The USS Quad Damage

Social Privilege and Online Trolls

I try and alienate myself from everyone, ever.

I’ve generally stayed away from this topic, not only because it is fraught, but also because it leaves me “on my own” as it were. No “sides” of the argument agree with me, and my opinion antagonises both of them, probably needlessly. Further, the opinion doesn’t have the memetic quality that people could latch onto. It’s hard to pick up, hard to agree with, and in the end not even really that important.

This is a dramatisation, but the reality is not far: On day one, two minor radio celebrities play a “prank” on an unsuspecting member of the public, or interview someone with a terrible secret, or carelessly lambast someone with a mental health issue. Day two, they apologise profusely and talk about how no one could have foreseen the consequences. Day three, they complain about internet trolls and how they are victimising everyone (including the hosts!), and these terrible people need to be taught a lesson.

Alternatively, an internet celebrity gets criticised, perhaps legitimately, starts blocking and reporting them for “abuse”, “trolling”, or “internet bullying”. Then posts public or private data of those doing the “abusing”, telling their readers to have at it.

The pattern is the same: use celebrity to avoid or deflect scrutiny, use celebrity to stir up outrage at your detractors, then paint yourself as a victim, somehow.

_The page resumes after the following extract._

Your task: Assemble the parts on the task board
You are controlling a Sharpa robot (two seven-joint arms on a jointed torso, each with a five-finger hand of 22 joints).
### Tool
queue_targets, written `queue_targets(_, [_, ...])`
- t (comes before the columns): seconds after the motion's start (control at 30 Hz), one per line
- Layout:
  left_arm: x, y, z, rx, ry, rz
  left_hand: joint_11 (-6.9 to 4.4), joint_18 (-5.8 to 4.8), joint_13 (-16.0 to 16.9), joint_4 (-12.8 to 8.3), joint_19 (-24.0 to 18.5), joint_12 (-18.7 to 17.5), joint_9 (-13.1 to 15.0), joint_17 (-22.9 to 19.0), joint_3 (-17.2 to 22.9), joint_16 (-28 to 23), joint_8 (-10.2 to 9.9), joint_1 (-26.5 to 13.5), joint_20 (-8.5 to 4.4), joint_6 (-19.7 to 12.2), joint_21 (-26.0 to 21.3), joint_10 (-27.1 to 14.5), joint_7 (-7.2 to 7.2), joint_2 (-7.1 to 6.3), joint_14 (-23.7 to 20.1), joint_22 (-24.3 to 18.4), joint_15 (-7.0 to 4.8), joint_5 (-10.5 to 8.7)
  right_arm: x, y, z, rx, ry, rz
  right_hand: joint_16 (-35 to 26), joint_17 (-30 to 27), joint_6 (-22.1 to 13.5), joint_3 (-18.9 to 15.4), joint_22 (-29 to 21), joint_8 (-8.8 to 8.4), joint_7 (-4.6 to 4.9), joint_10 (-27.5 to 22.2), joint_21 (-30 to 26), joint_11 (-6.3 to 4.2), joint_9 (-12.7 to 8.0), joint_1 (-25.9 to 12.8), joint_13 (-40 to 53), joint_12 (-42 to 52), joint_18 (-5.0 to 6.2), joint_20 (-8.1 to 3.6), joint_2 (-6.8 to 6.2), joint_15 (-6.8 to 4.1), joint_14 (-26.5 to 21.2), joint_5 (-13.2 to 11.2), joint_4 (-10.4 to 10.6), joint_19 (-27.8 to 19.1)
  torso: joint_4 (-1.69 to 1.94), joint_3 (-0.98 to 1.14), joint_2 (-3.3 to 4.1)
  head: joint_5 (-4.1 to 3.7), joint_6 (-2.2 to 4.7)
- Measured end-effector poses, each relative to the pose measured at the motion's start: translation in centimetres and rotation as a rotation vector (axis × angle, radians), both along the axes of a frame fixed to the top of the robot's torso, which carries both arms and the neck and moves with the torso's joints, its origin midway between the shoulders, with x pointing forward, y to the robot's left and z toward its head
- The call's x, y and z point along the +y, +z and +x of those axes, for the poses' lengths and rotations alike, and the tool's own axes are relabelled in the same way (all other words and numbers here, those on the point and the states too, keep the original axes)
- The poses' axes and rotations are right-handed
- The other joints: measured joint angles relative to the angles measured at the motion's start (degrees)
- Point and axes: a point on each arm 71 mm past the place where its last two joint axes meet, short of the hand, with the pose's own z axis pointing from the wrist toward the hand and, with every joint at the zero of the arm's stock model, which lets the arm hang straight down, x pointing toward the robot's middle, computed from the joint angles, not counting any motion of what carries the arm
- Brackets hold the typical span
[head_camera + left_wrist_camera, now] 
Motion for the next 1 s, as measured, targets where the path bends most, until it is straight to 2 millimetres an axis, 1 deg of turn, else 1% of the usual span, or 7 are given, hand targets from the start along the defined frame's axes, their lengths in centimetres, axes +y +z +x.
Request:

I’m seeing it more and more often, a kind of brute-forcing of celebrity power. What makes it worse is that often these are people whose views I share or whom I otherwise respect.

Now, people calling out trolling on the internet by itself is not a bad thing. It’s the combined pattern of behaviour, where “abusive” is a code word for “disagrees with me”, and where the supposed abuse sits comfortably alongside tacit incitement against the “abusers”.

Long story short, I saw two people doing what I thought was exactly that, and I called them out on it. I was wrong. Basically, they were railing against abusive behaviour on the internet in general, and weren’t trying to take advantage of their status. Unfortunately, the attitude does empower those who are abusing their status on the internet.

It’s a difficult topic, because this sort of thing does affect internet “celebrities” more than most of us. Having a large community around them, getting their attention means getting the attention of everyone who listens to them. For an internet bully or troll, they are a high value target. For most of us, though, a troll or an internet bully isn’t unheard of, though they tend to be someone we know personally.

I guess what I’m saying is, this is mostly a problem for celebrities, and a problem that is directly offset by the power they wield through others on social media. Insofar as it applies to normal people, the scale of the issue has been far overblown because of the effect it has on the powerful.

This usually results in knee-jerk reactions from politicians, who start yammering on about “real name policies” on the internet, which really amounts to a total internet surveillance. While this sort of thing hurts internet users in general, it tends to greatly aid in shutting down dissent from the powerful, and that includes internet celebrities, even minor ones.

Having said that, I was reactionary. And I probably didn’t say what I wanted to say the way I wanted to say it. What I wanted to say was more like the above. It probably doesn’t occur to most people when they do things that benefit them but hurt others. In the same way as how white privilege is invisible, so is social privilege. This is not the sort of thing we want to entrench in our social mores.